Reputation: 3
Please forgive me if this is a stupid question but I failed to find any question similar.
I want to assign the value to a 3d dynamic array with OpenMP parallel on the first loop (in C++).
int i, j, k;
int ***data;
const int NEL = 100;
const int NINT = 2;
data = new int**[NEL];
for (i = 0; i < NEL; i++) {
data[i] = new int*[NINT*NINT*NINT];
for (j = 0; j < NINT*NINT*NINT; j++) {
data[i][j] = new int[NINT*NINT*NINT];
}
}
#pragma omp parallel for
for (i = 0; i < NEL; i++) {
for (j = 0; j < NINT*NINT*NINT; j++) {
for (k = 0; k < NINT*NINT*NINT; k++) {
data[i][j][k] = 1;
}
}
}
I only want to make the outermost loop (i) execute parallel with the nested loops (j and k) execute sequentially. But the compiler throws the access violation error every time.
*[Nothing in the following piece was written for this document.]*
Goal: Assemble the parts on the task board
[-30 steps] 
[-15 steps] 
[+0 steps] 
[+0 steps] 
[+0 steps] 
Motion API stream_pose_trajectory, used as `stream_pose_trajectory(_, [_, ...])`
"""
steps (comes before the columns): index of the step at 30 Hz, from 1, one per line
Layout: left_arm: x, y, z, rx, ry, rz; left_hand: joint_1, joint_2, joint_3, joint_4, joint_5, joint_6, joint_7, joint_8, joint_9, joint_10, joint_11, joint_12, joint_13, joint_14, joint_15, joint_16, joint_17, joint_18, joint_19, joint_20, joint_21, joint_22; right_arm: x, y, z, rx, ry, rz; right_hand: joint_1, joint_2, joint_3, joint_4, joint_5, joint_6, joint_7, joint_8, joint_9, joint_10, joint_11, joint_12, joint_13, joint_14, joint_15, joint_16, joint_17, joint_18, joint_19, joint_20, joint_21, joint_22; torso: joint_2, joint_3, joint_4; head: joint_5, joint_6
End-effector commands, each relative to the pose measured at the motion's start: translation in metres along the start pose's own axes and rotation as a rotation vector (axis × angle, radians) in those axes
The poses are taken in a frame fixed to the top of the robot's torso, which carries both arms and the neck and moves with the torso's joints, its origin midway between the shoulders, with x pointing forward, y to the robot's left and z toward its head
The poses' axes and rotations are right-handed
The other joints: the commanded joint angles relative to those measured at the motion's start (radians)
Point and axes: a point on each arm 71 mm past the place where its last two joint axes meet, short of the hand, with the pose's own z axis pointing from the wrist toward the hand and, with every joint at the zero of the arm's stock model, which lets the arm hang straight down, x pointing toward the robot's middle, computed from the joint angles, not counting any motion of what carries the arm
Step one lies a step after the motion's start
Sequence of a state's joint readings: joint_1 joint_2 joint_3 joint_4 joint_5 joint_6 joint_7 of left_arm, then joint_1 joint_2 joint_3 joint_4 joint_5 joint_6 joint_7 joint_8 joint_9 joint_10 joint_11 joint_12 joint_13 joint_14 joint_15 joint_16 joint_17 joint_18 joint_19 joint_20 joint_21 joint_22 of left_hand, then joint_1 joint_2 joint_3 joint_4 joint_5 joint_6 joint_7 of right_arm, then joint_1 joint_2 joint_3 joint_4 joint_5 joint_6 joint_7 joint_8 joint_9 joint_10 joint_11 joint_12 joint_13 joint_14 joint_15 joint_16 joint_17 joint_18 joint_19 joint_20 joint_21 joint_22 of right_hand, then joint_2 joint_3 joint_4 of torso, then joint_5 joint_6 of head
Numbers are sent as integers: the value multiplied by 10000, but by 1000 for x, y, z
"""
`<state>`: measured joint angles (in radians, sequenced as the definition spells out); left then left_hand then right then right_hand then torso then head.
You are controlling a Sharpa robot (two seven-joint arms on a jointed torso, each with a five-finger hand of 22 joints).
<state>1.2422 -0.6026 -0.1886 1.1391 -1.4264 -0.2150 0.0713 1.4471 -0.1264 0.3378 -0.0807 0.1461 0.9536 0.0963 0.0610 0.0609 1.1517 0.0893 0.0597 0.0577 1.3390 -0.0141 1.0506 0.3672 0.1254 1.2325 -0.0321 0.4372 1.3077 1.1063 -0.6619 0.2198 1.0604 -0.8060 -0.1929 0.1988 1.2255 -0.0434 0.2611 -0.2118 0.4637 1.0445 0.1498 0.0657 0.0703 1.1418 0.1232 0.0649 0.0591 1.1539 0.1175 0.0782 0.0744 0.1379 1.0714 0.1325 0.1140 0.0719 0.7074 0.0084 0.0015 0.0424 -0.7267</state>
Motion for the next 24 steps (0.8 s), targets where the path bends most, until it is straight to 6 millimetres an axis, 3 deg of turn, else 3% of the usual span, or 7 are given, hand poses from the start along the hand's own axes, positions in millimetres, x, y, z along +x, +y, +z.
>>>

If I change the dynamic array to a local array, it would work with no problem.
int i, j, k;
const int NINT = 2;
const int NEL = 100;
int data[NEL][NINT*NINT*NINT][NINT*NINT*NINT];
#pragma omp parallel for
for (i = 0; i < NEL; i++) {
for (j = 0; j < NINT*NINT*NINT; j++) {
for (k = 0; k < NINT*NINT*NINT; k++) {
data[i][j][k] = 123;
}
}
}
I'm using Visual Studio 2015 with OpenMP function enabled. Is it because that the OpenMP version in VS 2015 is only 2.0? Or I'm not using the dynamic array with OpenMP correctly?
Upvotes: 0
Views: 1024
Reputation: 793
You need to declare the loop variables within the parallel region, best do
#pragma omp parallel for
for (int i = 0; i < NEL; i++) {
for (int j = 0; j < NINT*NINT*NINT; j++) {
for (int k = 0; k < NINT*NINT*NINT; k++) {
data[i][j][k] = 1;
}
}
}
else, the loop variables will be shared by default, potentially leading to out-of-bounds access to data
In general, it is preferable here to use a std::vector
:
std::vector<std::vector<std::vector<int > > > data;
And if you opt for performance, you want to use contigous memory
std::vector<int> data;
and then access data
by building the index on the fly
data[k+pow(NINT,3)*j+pow(NINT,6)*i] = 1;
Best use a small indexing function here, to make access to data easier
int dataIndex(int i, int j, int k, int NINT){return k+pow(NINT,3)*j+pow(NINT,6)*i;}
and then access data
as
data[dataIndex(i,j,k,NINT)]=1;
The compiler will inline the function most likely, such that there will be no extra cost for the function call.
Upvotes: 2
Reputation: 19706
Try changing the pramga into;
#pragma omp parallel for shared(data) private(i,j,k)
However, to expand on my comment, you are parallelizing over a large number of threads, but giving each of them a tiny amount of work, which means the overhead in scheduling them would be very large compared to the actual benefit.
On top of that, 2*2*2*sizeof(int) may be smaller than a cacheline on most systems, meaning that 2 threads would likely try to write to the same line simultaneously, causing false conflicts and ping-ponging the line across caches.
Upvotes: 1